Considerando-se que as relações interpessoais na pós-modernidade são mediadas cada vez mais pelas tecnologias, trata-se de um desafio lidar com o celular, acrescenta Renata Alvarenga, já que o homem apresenta respostas emocionais e físicas ligadas a esse contexto. “O medo de ficar sem celular pode ter diferentes origens, mas talvez o desamparo existencial de o sujeito ter que se haver com a sua vida, com a sua trajetória. Em alguma medida, o celular e a tecnologia o distraem dessa condição de existir, construir e se responsabilizar pela sua própria história. Sem o celular, você se depara com você mesmo e com o outro. Isso é muito desafiador, mas também é muito importante. É o sujeito ter que pensar sobre suas questões, experimentar ser aceito ou rejeitado nas relações. Ter que viver", observa.
 
 
"Sem o celular, você se depara com você mesmo e com o outro. Isso é muito desafiador”

Renata Alvarenga , psicóloga
 
 
Existe uma relação que é natural, aquela que permite aproveitar as inovações tecnológicas para os relacionamentos sociais, para o trabalho, para o crescimento, ensina Renata. “Mas, ao mesmo tempo, existe a dependência que é patológica, que se configura quando os indivíduos não conseguem mais ficar sem o seu objeto de dependência, o celular ou o computador. Aí aparecem sintomas e alterações emocionais e comportamentais importantes”, diz.

Nessa linha de pensamento, Renata lembra que, nos relacionamentos pessoais, face a face, desconectar-se de alguém, como no fim de um relacionamento, por exemplo, é muito difícil e frequentemente doloroso, ao passo que, pelas redes sociais, basta bloquear ou parar de seguir a pessoa, o que pode ser mais fácil. “Buscar o equilíbrio, saber a hora de conviver presencial ou virtualmente com as pessoas, saber o impacto que temos sobre o outro, e o que o outro tem sobre a gente, é fundamental. Entender esses desafios da vida pós-moderna, identificar a hora de desacelerar, valorizar as práticas do dia dia é fundamental para a saúde mental”, ensina.
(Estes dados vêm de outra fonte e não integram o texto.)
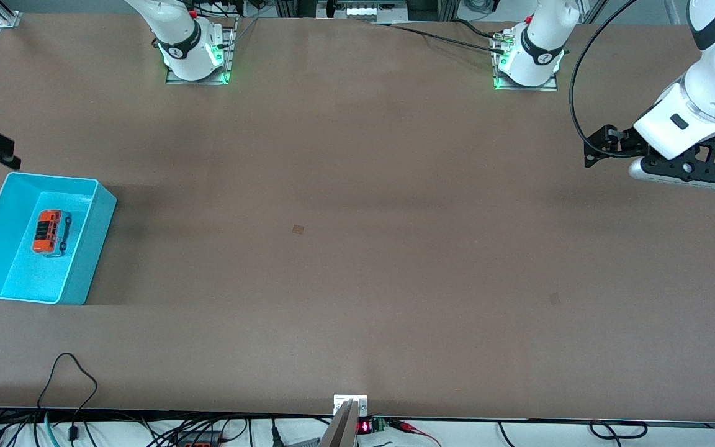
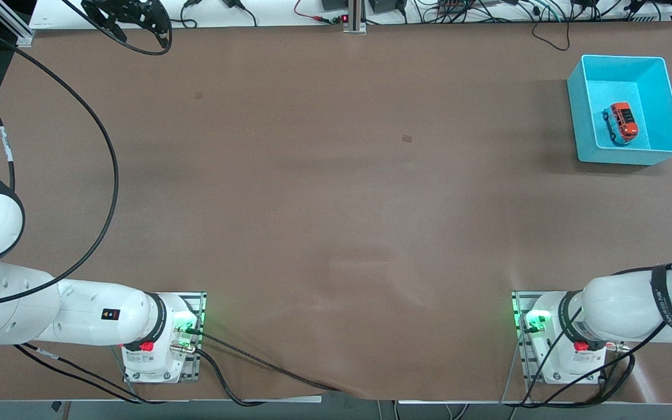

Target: Wind up bus and store in blue box

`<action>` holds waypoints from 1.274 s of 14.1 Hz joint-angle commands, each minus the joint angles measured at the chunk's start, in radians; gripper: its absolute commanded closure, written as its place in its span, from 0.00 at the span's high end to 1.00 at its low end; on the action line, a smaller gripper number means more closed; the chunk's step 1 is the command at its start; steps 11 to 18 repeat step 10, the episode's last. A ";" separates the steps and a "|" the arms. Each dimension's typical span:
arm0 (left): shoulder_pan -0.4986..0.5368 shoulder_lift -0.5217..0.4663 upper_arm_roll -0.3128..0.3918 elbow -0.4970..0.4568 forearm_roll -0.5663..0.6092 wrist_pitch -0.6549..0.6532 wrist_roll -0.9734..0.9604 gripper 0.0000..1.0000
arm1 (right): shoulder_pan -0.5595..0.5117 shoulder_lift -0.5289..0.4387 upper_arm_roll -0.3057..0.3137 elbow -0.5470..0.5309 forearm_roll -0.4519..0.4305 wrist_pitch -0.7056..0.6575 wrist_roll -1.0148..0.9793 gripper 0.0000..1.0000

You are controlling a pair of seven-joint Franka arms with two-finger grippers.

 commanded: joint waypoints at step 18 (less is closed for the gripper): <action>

Ferramenta da 'modernidade líquida'
 
O sociólogo polonês Zygmunt Bauman ilustra bem o desafio de lidar com as tecnologias, numa época em que as relações sociais, econômicas e de produção se tornaram frágeis
Uso sem limites da tecnologia compõe teoria da modernidade líquida cunhada pelo sociólogo Zygmunt Bauman (foto: Michael Cizek/AFP - 9/1/17)
 
A teoria da modernidade líquida, criada pelo spciólogo polonês Zygmunt Bauman (foto), ilustra bem o desafio de lidar com as tecnologias, numa época em que as relações sociais, econômicas e de produção se tornaram frágeis, fugazes e maleáveis, como diz o autor, da mesma forma que os líquidos. O conceito se opõe, segundo Bauman, às relações humanas e sociais sólidas, estuturadas junto à ciência e ao pensamento. A psicóloga Renata Alvarenga destaca que o sociólogo fala de uma sociedade em que as relações, com o passar do tempo, estão ficando cada vez mais superficiais. “As pessoas estão ficando com uma certa dificuldade de conviver umas com as outras. É um outro que muitas vezes é imperfeito mesmo, limitado, e daí surge a opção por essa relação virtual, em que não existe o olho no olho. Uma das características principais apontadas sobre as dimensões das relações chamadas reais e as relações on-line é essa diferenciação na dificuldade e na facilidade de se conectar e desconectar das pessoas”, pontua a psicóloga.